Menanggapi hal tersebut, majelis hakim kemudian mempertanyakan kelengkapan administrasi serta proses pemanggilan terhadap pihak yang disebut sebagai Tergugat 30.
“Ini tergugat 30. Mana panggilannya Bu? Bu siapa ini PP-nya ini? Coba lihat nomor 30 nih. Mana nih panggilannya? Biar kita lihat. Mana 30?”
Majelis hakim kemudian memeriksa status relaas atau pemberitahuan pemanggilan terhadap Tergugat 30.
Dalam pemeriksaan tersebut, hakim menjelaskan bahwa pemanggilan sebelumnya belum dinilai patut karena jarak waktunya kurang dari ketentuan, sedangkan pemanggilan berikutnya telah diterima pada 9 September 2026.
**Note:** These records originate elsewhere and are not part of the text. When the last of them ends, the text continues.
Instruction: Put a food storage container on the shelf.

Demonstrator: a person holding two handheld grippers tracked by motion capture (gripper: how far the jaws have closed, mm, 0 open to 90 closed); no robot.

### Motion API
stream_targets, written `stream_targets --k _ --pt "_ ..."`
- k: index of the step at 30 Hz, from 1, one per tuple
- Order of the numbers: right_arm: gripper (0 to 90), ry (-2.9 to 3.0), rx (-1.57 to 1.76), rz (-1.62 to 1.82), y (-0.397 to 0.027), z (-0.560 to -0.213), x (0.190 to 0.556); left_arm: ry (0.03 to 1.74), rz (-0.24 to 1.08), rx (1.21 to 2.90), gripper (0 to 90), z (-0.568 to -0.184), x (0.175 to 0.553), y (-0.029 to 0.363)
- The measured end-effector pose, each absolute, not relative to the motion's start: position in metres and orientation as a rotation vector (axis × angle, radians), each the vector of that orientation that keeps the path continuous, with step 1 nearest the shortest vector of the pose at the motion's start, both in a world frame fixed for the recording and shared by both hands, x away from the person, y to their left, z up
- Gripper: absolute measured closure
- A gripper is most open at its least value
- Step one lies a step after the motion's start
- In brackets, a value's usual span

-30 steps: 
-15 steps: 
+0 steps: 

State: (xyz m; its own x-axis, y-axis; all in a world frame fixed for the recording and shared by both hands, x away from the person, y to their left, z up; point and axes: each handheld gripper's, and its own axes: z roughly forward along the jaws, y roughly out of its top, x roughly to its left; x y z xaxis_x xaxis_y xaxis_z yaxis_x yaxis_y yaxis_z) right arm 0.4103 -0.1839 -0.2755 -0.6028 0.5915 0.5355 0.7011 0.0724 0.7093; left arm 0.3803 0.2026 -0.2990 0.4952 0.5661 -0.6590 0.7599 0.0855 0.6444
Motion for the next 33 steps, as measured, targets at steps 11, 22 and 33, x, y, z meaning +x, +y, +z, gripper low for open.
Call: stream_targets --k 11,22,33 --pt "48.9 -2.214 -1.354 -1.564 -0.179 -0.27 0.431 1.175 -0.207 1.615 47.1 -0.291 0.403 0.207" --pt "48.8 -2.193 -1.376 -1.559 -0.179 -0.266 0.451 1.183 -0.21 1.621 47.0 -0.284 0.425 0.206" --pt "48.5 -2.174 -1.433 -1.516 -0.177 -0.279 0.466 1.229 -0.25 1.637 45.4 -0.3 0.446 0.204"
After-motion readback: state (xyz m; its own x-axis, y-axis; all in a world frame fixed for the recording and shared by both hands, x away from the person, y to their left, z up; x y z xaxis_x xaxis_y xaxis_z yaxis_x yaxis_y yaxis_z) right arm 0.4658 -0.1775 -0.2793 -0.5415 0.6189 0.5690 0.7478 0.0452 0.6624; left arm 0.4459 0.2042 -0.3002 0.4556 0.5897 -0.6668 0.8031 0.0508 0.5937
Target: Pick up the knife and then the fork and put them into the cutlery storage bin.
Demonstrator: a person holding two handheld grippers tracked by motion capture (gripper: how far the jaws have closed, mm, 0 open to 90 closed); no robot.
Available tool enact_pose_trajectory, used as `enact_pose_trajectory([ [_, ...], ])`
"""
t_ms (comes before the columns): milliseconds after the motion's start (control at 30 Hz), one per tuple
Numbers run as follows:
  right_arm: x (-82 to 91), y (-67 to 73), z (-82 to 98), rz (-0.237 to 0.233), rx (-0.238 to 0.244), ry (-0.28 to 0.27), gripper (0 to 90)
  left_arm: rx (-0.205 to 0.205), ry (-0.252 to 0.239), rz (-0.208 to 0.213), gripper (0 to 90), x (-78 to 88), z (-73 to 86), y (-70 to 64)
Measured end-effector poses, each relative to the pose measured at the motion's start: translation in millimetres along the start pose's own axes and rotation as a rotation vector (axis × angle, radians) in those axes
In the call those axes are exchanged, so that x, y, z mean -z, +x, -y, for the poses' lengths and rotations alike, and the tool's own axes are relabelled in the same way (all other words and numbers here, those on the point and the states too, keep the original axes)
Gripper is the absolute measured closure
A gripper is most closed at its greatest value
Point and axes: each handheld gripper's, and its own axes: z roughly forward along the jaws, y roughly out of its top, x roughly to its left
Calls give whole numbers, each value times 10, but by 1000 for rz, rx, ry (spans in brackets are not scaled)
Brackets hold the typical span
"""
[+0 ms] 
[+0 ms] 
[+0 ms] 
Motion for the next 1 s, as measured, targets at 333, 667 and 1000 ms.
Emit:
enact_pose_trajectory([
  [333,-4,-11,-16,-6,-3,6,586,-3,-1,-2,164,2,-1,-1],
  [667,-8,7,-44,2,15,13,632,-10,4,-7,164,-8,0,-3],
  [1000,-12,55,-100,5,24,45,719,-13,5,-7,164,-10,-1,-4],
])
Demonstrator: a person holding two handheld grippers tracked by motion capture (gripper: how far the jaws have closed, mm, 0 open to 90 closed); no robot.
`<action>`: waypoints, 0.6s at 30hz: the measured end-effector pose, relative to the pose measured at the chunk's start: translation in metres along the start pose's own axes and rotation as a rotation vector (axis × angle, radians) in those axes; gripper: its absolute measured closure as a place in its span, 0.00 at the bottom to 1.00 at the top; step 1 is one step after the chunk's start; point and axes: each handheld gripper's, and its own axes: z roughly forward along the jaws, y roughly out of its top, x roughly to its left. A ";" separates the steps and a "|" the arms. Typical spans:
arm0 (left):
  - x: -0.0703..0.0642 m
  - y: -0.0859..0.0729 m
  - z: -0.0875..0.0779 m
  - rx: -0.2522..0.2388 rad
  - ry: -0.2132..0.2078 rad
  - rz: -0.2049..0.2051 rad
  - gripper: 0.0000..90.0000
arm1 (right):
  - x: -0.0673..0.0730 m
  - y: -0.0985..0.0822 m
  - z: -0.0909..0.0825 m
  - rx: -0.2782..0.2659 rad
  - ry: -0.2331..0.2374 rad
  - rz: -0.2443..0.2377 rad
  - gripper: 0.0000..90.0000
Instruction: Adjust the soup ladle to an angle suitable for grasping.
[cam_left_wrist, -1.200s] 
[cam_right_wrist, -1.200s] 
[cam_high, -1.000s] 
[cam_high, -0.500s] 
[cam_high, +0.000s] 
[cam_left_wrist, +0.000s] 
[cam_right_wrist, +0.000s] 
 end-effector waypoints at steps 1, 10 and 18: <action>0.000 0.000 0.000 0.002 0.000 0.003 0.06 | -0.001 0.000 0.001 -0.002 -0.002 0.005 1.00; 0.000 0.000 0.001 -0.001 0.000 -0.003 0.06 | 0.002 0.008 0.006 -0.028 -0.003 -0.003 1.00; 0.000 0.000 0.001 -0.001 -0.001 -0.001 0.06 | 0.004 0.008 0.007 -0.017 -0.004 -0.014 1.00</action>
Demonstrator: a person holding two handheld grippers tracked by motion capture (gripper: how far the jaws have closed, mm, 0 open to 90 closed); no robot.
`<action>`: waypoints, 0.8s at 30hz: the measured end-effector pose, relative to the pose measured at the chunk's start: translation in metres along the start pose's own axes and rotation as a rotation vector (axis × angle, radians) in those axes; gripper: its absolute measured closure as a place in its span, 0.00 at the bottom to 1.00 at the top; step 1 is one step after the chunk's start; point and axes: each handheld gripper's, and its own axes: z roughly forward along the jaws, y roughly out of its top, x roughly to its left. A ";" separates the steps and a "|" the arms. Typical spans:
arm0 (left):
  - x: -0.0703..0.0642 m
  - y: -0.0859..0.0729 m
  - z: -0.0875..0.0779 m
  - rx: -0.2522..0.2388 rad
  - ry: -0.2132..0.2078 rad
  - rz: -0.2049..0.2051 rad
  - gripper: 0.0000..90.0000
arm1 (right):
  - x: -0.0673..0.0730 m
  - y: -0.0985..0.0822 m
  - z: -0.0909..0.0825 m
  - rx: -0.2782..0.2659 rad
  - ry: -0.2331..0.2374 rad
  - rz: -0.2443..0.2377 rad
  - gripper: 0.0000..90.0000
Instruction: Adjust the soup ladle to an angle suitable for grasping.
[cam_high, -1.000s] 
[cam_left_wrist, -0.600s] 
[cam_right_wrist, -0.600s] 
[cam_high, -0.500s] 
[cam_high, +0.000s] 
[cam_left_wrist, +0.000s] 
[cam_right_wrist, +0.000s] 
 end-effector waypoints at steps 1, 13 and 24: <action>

“Oh, enggak ini T30 itu 30 ini yang patut baru sekali ya TT 30 ya karena yang kemarin itu kita panggil Enggak patut karena kurang dari 3 hari ya. Ini baru semua sekali dipanggil secara patut karena diterimanya tanggal 9. Artian dari tanggal 9 ke 14 sekarang sudah 3 hari lewat ya sah ya. Ee diterima orang serumah.”
Hakim selanjutnya menyampaikan bahwa untuk Tergugat 1 sampai Tergugat 29 sebenarnya telah terdapat pihak yang mewakili, tetapi secara administratif surat kuasanya belum lengkap.